Polls are predicting that about half of Iran’s 50 million eligible voters will go to the polls Friday to elect a new president, but Middle East expert Uzi Rabi said the winner in the six-man race is not expected to make any major changes in his dealings with Israel.
“They are all part of the same system,” he said today in a conference call organized by The Israel Project, an independent, non-profit group that provides information about Israel to the press and public.
He pointed out that Iran’s unelected Supreme Leader Ayatollah Ali Khamenei has been “very quiet on political issues lately.”
“He doesn’t come up with his own preferable candidate to avoid demonstrations,” Rabi said. “It is clear that what the Ayatollah has in mind … is to avoid an Iranian spring. He is hoping for a huge turnout so he can say Iran is run in a democratic way.”
Although eight candidates had been approved to run for president by the country’s Guardian Council, two dropped out this week. One of them, Mohammad Reza Aref, who was vice president to former President Mohammad Khatami, was seen as a reformist candidate. It is believed he withdrew because the other perceived reformist in the race, Hassan Rouhani, did better in the presidential debates and has more support among reform leaders. By withdrawing, he would not split the reformist vote and “his withdrawal makes Rouhani stronger.”
“If there is a reformist camp, they would prefer Rouhani, and in the newspapers today they are asking the conservatives to come to a consensus around a conservative to make sure a conservative wins against a reformer.”
But, Rabi pointed out, “reformists are still part of the system.”
He said Khamenei, who remains firmly in control of the country, is hoping the election takes place “smoothly and that one candidate is chosen in the first round. But there will probably be a second round, which would bring about more opportunities for protest.”
The last time there was a presidential election in Iran in 2009, it was a hotly contested election that sparked joyous street rallies among those hoping for reform.
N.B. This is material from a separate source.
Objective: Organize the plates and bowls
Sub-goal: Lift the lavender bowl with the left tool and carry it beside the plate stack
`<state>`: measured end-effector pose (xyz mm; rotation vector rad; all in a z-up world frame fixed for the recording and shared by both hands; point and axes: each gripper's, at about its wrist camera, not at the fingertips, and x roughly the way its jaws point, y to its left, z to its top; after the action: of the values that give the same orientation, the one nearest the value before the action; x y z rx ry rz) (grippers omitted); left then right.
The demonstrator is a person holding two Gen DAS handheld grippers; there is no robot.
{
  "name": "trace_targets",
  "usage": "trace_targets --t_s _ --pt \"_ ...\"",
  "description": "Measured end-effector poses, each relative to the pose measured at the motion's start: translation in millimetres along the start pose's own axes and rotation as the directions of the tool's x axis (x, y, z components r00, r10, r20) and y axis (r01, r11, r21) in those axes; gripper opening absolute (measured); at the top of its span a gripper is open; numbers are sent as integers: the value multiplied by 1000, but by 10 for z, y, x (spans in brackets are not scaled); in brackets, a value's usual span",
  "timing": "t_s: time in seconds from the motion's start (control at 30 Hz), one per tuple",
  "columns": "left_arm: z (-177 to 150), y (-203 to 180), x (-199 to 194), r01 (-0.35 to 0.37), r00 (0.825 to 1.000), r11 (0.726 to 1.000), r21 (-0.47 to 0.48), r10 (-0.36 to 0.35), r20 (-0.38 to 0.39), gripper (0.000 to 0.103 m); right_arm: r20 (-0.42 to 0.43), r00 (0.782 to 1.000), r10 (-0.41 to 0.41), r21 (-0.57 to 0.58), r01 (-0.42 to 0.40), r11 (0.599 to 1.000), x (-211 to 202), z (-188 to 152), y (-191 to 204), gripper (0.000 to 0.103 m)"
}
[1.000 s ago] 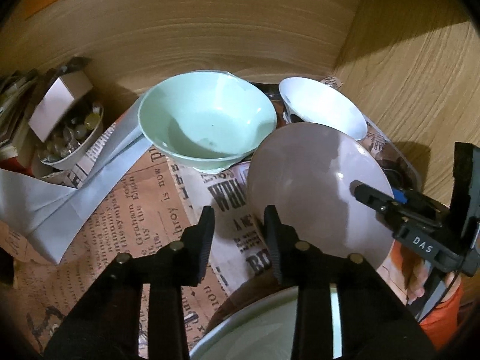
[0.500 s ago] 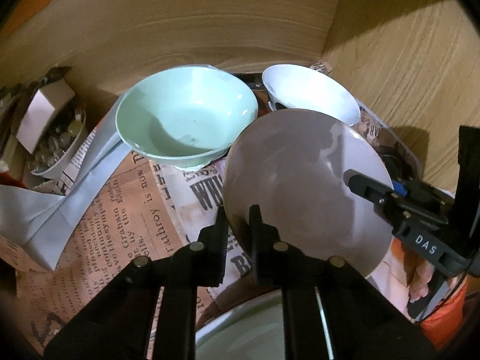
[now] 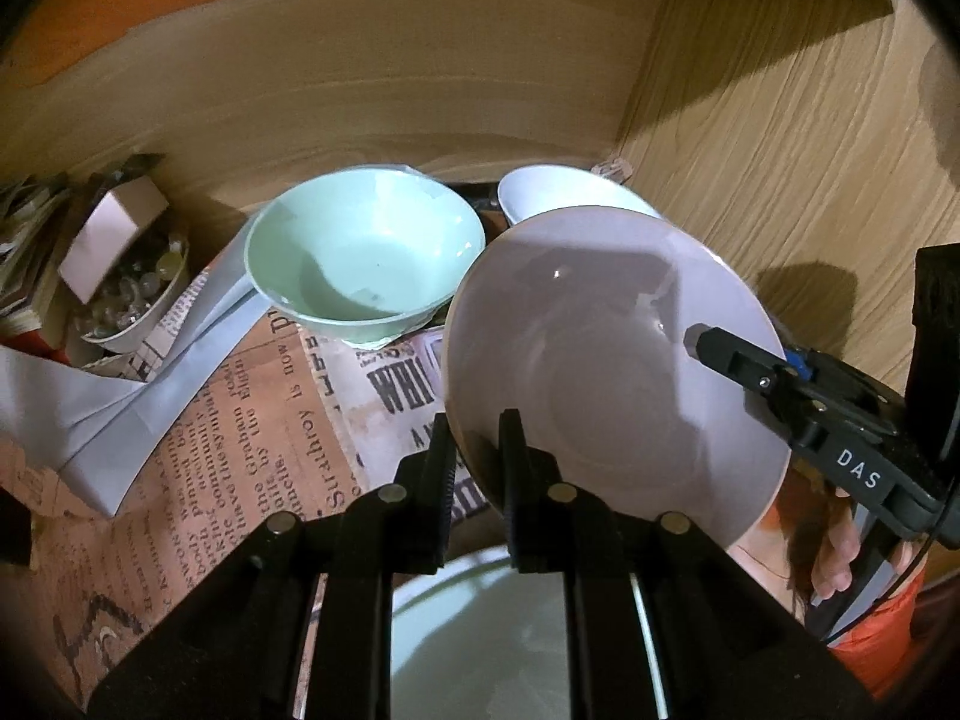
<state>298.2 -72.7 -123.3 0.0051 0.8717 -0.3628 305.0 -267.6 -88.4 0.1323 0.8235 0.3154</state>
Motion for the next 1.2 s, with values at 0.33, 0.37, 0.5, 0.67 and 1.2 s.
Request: trace_targets --t_s 0.33,0.37,0.5,0.67,1.2 --pt "-184 93 -508 -7 996 999 -38 10 83 13 58 998 38 -49 -35 998 -299 21 328 24" --pt "-193 99 -540 -10 996 999 -39 13 89 13 64 997 43 -56 -40 998 -331 18 374 24" --pt "-303 163 -767 -28 992 998 -54 34 125 13 81 995 59 -85 -52 995 -431 -1 527 24" --pt "-473 254 -1043 -53 985 996 -75 64 160 13 94 992 90 -122 -78 989 -541 -49 746 24" --pt "-1044 600 -1858 -143 953 972 -185 186 240 13 62 975 214 -220 -196 956 -648 -314 1474 24"
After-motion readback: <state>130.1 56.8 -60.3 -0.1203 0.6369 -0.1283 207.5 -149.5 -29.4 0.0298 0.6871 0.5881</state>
But when Mahmoud Ahmadinejad was declared the winner with 62.63 percent of the vote and his nearest rival, Mir Hossein Moussavi, was said to have received only 33.75 percent of the vote, widespread street protests erupted from those charging massive fraud.
Ahmadinejad brutally crushed the street protests and dozens were reported killed. The Green Movement, the opposition group that championed reform, was later destroyed by security forces, who arrested Moussavi and another opposition leader, Mehdi Karoubi. Both remain under house arrest.
“Unlike 2009, there is no Green Movement today that challenged the whole system,” said Rabi.
After the election, attention will once again turn to the conflict in Syria and talks with the West over Iran’s nuclear program, which the West believes is to develop nuclear weapons and Iran claims is strictly for peaceful purposes.
“The Iranians want a president who will talk differently than Ahmadinejad,” Rabi said.
“They want a nicer face to do the negotiating with the West, but there will not be a shift in policy; it will only be tactical. … The power regarding Iran’s nuclear program is still in the hands of the Ayatollah.”
Asked which of the candidates would be best for Israel and the West, Rabi said: “I don’t see any real differences. Saeed Jalili is the most hawkish and I would rather see someone else win.”
If the winner “speaks in a different way [to the West], he might have a chance of removing some sanctions” imposed by the West to get Iran to end its nuclear program.
Rabi said he believes Mohammad Bagher Ghalibaf, who is now serving a second term as mayor of Tehran, is “acceptable to the Ayatollah, and he looks like a reformer who could deal with the economic conditions. But I don’t think he’s a changer. I think any changes would be tactical and not strategic.”
Asked if the election really matters, Rabi said frankly: “Unfortunately, I don’t think it matters, at least not dramatically. The Iranian republic is more totalitarian than it was in 2009. I see the Islamic Republic practicing the art of survival. And when it comes to a challenge to his [the Ayatollah’s] reign, they will be fierce and assertive. So I don’t see any change.”